Exercise prompt: An identical transcription of the records is required.

[Data entries]
--------

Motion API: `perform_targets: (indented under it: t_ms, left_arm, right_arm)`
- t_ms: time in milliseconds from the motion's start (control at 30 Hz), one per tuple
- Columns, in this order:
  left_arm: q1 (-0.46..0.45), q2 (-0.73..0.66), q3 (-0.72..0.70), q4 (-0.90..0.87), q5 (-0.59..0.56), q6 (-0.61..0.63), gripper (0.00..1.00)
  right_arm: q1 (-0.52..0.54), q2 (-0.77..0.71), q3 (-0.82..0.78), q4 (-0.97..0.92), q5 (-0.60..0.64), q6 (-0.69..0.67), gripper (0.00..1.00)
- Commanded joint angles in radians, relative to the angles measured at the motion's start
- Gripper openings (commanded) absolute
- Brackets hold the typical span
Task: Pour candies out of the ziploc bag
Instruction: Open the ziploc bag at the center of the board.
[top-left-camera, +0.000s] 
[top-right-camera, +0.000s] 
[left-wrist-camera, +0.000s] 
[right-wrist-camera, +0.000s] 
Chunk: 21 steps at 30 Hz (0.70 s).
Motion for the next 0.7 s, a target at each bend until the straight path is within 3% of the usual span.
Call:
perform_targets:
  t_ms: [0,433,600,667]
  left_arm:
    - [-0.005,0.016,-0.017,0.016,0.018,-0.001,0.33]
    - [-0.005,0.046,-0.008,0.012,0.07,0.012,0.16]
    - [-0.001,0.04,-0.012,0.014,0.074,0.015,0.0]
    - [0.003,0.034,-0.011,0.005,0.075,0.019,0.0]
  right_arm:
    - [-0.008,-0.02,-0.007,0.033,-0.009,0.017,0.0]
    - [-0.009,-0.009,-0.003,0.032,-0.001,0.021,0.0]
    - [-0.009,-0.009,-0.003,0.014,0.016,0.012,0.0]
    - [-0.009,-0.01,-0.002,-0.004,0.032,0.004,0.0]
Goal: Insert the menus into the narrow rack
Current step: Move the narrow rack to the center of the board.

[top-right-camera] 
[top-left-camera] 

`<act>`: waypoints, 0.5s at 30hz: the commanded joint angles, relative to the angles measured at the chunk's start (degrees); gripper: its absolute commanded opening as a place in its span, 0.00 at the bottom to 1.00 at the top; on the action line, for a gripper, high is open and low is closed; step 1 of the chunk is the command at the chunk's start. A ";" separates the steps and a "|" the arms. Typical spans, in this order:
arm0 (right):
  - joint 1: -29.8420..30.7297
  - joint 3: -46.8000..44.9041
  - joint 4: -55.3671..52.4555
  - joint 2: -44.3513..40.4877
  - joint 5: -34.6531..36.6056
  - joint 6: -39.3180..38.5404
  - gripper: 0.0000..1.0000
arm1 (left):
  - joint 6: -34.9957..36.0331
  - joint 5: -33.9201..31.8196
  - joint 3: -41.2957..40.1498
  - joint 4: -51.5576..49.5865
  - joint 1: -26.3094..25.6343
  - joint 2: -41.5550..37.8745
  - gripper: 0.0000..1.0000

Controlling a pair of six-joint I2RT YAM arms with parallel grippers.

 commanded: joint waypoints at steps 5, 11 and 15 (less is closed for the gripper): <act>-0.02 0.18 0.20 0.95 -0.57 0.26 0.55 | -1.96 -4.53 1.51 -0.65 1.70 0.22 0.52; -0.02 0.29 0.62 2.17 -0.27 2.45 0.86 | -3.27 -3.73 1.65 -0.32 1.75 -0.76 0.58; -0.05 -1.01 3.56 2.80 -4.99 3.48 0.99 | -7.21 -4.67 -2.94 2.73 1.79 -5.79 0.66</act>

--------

Expected answer:
Motion API: `perform_targets: (indented under it: t_ms, left_arm, right_arm)`
- t_ms: time in milliseconds from the motion's start (control at 30 Hz), one per tuple
- Columns, in this order:
  left_arm: q1 (-0.46..0.45), q2 (-0.73..0.66), q3 (-0.72..0.70), q4 (-0.90..0.87), q5 (-0.59..0.56), q6 (-0.61..0.63), gripper (0.00..1.00)
  right_arm: q1 (-0.52..0.54), q2 (-0.77..0.71), q3 (-0.82..0.78), q4 (-0.97..0.92), q5 (-0.60..0.64), q6 (-0.69..0.67), gripper (0.00..1.00)
- Commanded joint angles in radians, relative to the angles measured at the motion's start
- Gripper openings (commanded) absolute
- Brackets hold the typical span
Task: Pour candies out of the ziploc bag
Instruction: Open the ziploc bag at the center of the board.
[top-left-camera, +0.000s] 
[top-right-camera, +0.000s] 
[left-wrist-camera, +0.000s] 
[right-wrist-camera, +0.000s] 
Chunk: 21 steps at 30 Hz (0.70 s).
Motion for the next 0.7 s, a target at each bend until the straight path is within 3% of the usual span.
Call:
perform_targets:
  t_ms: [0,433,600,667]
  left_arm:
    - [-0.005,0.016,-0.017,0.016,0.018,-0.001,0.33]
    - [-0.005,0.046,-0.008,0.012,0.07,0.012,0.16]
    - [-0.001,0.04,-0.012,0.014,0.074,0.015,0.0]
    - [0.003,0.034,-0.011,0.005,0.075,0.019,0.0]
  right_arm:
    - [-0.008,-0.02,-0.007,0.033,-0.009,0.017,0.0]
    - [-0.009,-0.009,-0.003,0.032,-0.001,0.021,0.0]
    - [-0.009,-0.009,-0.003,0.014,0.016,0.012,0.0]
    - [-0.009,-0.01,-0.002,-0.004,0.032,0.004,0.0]
Goal: Insert the menus into the narrow rack
Current step: Move the narrow rack to the center of the board.

[top-right-camera] 
[top-left-camera] 

`<act>`: waypoints, 0.5s at 30hz: the commanded joint angles, relative to the angles measured at the chunk's start (degrees); gripper: its absolute commanded opening as a place in its span, 0.00 at the bottom to 1.00 at the top; on the action line, for a gripper, high is open and low is closed; step 1 of the chunk is the command at the chunk's start. A ";" separates the steps and a "|" the arms. Typical spans, in this order:
arm0 (right):
  - joint 1: -29.8420..30.7297
  - joint 3: -46.8000..44.9041
  - joint 4: -55.3671..52.4555
  - joint 2: -44.3513..40.4877
  - joint 5: -34.6531..36.6056
  - joint 6: -39.3180..38.5404
  - gripper: 0.0000..1.0000
arm1 (left):
  - joint 6: -34.9957..36.0331
  - joint 5: -33.9201..31.8196
  - joint 3: -41.2957..40.1498
  - joint 4: -51.5576..49.5865
  - joint 1: -26.3094..25.6343
  - joint 2: -41.5550..37.8745
  - gripper: 0.0000..1.0000

Controlling a pair of six-joint I2RT YAM arms with parallel grippers.

 commanded: joint waypoints at steps 5, 11 and 15 (less is closed for the gripper): <act>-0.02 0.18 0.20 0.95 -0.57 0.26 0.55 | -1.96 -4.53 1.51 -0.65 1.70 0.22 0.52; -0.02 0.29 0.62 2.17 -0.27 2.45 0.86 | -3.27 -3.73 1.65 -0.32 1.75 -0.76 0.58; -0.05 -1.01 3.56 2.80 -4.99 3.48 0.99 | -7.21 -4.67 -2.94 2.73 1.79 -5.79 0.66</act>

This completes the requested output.